Taiwanese Animators Bring You: Thunder Down Under!
This is a video summary of a recent brawl involving James Packer, David Gyngell, and Lachlan Murdoch.
While my (probably very few, I don't know) Aussie followers no doubt know all about this little incident and need no introduction, here's a go at what this is all about for those who have never heard of these folks.
James Packer is your ordinary, everyday billionaire from Down Under. He is the son and grandson of other famous businessmen and controls various media holdings and gambling outlets. He's newly single and probably the most eligible fellow in Australia.
David Gyngell also is an Australian businessman who happens to be CEO of Nine Entertainment Co., which runs, among many things, the Nine Television Network in Australia.
These guys are both fairly young, both wealthy and powerful, and both in each others' business.
Packer lives on famous Bondi Beach.

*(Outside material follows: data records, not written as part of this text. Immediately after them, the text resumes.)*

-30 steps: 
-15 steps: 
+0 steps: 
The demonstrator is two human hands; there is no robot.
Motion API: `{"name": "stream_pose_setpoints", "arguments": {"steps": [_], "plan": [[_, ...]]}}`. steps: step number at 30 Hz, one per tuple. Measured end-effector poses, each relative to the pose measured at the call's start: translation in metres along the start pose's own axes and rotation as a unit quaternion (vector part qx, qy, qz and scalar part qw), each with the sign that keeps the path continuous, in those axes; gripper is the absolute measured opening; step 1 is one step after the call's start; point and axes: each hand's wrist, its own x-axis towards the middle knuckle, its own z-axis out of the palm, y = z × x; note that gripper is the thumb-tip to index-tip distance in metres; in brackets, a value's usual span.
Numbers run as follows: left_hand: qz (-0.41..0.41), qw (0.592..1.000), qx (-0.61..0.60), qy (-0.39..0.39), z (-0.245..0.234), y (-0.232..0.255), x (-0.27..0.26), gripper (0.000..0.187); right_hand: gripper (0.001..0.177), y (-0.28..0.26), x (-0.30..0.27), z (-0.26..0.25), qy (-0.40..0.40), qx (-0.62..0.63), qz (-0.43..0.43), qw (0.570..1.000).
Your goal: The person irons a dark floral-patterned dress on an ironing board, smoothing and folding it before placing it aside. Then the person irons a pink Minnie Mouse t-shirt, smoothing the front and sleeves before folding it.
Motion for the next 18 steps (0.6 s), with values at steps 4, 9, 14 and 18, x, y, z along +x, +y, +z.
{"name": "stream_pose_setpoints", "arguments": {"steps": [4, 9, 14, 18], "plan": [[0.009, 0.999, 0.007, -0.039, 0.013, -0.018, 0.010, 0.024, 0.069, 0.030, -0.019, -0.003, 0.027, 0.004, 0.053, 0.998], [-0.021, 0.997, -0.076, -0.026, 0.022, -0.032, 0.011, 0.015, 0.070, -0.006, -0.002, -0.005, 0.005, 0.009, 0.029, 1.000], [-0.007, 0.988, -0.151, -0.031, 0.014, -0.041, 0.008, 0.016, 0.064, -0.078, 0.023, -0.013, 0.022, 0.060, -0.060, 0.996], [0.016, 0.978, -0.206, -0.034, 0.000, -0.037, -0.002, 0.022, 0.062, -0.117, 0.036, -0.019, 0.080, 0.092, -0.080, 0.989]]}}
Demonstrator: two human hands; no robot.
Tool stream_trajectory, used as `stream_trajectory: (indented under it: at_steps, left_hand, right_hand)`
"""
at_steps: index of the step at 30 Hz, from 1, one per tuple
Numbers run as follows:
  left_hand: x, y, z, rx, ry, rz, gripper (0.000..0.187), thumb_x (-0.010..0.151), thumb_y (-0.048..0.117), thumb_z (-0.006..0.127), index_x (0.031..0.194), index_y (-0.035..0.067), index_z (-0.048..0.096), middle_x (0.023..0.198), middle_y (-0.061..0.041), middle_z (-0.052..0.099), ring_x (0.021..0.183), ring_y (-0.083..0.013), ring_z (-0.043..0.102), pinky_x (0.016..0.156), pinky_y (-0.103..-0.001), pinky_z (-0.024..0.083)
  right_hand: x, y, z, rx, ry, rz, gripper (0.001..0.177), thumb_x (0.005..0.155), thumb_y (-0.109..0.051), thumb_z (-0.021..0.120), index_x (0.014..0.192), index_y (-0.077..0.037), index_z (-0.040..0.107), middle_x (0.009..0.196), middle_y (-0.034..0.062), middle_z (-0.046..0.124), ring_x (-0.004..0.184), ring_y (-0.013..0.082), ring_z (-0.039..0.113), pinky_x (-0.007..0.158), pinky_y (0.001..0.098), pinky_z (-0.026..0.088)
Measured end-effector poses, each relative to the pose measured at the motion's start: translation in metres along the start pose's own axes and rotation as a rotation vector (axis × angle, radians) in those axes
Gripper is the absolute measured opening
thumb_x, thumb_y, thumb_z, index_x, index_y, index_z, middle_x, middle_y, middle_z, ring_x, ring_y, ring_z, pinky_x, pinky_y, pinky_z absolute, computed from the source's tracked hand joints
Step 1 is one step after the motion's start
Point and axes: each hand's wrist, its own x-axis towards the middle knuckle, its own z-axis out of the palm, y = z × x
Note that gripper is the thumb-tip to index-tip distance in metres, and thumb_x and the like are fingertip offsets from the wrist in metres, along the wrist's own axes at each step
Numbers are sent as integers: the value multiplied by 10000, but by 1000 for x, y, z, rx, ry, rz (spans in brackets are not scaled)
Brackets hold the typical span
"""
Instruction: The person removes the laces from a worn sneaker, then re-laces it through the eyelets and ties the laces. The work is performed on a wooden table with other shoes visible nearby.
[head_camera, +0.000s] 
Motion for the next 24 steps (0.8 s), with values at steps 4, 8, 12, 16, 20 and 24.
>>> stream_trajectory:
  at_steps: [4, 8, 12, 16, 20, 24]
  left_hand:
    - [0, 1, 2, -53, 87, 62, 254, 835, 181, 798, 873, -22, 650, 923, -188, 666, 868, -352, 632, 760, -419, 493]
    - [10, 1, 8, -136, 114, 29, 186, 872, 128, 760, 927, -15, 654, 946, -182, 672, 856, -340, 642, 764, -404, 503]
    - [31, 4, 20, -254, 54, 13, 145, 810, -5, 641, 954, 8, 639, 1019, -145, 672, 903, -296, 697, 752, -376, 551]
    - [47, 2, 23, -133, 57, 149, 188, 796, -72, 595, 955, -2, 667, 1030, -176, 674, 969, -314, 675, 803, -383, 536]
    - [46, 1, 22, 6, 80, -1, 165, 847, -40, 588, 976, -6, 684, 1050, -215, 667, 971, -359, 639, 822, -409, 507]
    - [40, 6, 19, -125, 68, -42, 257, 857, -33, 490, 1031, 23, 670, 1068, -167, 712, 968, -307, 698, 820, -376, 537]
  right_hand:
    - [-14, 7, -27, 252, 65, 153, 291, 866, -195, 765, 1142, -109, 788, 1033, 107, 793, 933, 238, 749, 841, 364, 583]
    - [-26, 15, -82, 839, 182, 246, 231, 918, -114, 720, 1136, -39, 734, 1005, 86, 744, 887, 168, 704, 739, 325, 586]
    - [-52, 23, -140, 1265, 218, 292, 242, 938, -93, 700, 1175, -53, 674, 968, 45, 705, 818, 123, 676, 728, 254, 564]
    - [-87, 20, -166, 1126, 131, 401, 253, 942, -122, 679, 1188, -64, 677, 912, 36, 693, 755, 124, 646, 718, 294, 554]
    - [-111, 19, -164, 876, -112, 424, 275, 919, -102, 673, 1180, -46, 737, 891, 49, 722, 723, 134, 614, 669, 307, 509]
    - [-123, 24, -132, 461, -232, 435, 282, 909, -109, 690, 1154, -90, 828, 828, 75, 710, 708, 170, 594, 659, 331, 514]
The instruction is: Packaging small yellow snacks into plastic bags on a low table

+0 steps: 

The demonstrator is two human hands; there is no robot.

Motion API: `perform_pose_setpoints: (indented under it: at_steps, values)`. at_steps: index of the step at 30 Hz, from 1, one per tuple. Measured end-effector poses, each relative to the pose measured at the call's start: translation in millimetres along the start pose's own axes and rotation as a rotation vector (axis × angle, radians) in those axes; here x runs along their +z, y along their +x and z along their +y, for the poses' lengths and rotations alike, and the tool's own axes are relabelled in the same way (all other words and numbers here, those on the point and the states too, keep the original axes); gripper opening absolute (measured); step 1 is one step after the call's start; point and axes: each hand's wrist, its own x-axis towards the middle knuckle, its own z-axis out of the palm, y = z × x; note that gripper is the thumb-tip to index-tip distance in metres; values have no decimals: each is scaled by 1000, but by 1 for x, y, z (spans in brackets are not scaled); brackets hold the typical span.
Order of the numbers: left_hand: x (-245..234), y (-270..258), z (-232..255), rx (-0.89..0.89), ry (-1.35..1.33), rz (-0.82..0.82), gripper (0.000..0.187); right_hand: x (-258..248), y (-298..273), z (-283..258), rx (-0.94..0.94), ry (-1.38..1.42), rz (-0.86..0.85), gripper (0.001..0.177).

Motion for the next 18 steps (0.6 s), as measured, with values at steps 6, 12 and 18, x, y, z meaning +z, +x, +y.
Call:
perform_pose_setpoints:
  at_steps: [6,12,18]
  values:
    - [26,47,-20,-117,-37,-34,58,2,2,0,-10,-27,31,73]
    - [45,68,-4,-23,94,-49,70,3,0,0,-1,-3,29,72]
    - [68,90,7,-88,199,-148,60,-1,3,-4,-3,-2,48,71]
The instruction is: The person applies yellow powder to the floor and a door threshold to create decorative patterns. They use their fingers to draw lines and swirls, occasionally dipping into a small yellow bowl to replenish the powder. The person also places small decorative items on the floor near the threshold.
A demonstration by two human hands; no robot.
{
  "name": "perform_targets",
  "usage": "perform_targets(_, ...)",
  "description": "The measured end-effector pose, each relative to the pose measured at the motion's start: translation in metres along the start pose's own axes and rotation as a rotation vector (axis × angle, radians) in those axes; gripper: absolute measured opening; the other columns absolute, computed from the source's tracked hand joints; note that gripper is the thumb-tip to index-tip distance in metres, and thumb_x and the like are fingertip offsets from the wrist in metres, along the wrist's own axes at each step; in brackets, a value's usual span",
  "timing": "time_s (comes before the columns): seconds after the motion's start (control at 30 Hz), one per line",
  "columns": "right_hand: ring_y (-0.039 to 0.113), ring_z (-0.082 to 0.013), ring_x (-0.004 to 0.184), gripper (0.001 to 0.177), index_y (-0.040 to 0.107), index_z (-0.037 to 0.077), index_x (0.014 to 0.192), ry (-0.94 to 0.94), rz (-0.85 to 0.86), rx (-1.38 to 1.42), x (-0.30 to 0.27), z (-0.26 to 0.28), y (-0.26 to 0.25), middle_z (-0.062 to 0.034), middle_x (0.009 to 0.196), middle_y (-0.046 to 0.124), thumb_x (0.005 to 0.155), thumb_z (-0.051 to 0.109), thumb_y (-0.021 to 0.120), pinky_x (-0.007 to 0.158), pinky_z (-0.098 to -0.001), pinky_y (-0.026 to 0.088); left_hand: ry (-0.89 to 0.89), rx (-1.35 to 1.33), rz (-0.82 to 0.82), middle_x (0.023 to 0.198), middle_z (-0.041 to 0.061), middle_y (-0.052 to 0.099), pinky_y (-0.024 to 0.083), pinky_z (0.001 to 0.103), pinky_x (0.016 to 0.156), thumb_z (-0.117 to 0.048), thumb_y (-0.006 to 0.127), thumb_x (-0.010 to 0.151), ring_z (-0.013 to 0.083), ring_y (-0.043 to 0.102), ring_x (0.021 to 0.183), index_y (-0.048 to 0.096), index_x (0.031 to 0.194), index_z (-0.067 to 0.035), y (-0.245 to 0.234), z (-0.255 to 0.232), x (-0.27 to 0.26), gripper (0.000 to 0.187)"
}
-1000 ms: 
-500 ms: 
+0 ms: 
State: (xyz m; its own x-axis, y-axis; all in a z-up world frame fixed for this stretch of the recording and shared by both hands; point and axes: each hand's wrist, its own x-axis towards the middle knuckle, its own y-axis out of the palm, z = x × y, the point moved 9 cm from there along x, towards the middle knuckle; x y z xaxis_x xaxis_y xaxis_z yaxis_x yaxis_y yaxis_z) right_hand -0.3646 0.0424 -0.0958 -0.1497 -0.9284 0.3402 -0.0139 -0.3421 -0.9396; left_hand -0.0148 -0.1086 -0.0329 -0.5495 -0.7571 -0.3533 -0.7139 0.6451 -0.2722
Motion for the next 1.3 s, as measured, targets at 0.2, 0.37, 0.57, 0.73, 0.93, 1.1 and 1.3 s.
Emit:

Something upset Packer this past Sunday, though it is not completely clear what it was. One credible report is that Packer saw one of Gyngell's news trucks (very noticeable) parked near his home and figured that Gyngell was planning to film Packer dallying with one Miranda Kerr, Packer having divorced from his wife.
|Miranda Kerr - you didn't think I'd get away without a picture of her, did you?|
Miranda Kerr is one of the top models in the world, of course. Filming the two together would be a major celebrity gossip news event. In fact, other paparazzi were staking out the Packer home for just that reason. Packer was upset at the thought that his erstwhile (apparently) friend and Best Man at his wedding would stoop so low as to join them with his own crew.
|In fact, here's another!|
Turned out that the news van was only there by coincidence. Oops! But Packer didn't know that.
Packer got on the phone and commenced berating Gyngell about betraying this and stabbing him in the back that. Gyngell was flying in on his private jet at the time. Not being a shy one, Gyngell took the bait and went directly to Packer's house to continue the, er, discussion.
Now there's a classic mistake.
Once there, Gyngell and Packer not only talked, but also embarked upon a wild fistfight that was happily filmed by all the paps who were there for other reasons, namely, catching Miranda Kerr in the act. Packer wound up with a nice shiner as a memento.
This being the media version of Woodstock, the tale would not be complete without an intrusion from another Australian media baron, one Rupert Murdoch. The News Corp. website quickly uploaded 50 beautifully shot color photos of the fight and some video, for which it shelled out $210,000 smackers (nice payday for the lensmen, now you know why they sit out there at all hours for events like this). New Corp. carefully marked all the photos so they couldn't be used elsewhere, much to the frustration of every other media outlet.
All of this media attention now being seen, naturally, as a betrayal of Gyngell and Packer by an apparently erstwhile friend, Lachlan Murdoch, chairman of News Corp. and eldest son (and heir) to Rupert. Lachlan wound up laughing all the way to the bank.
To say that this was a media sensation in Australia is like saying that World War II was a bit of a tussle. Even media outlets that didn't pay for the pictures played it up with recreated sketches. Now that's desperate.
Obviously, these bad boys are now ruing the day that they took their dealings to the street corner like that.
Taiwanese Animators couldn't resist something this juicy, and so we have their video.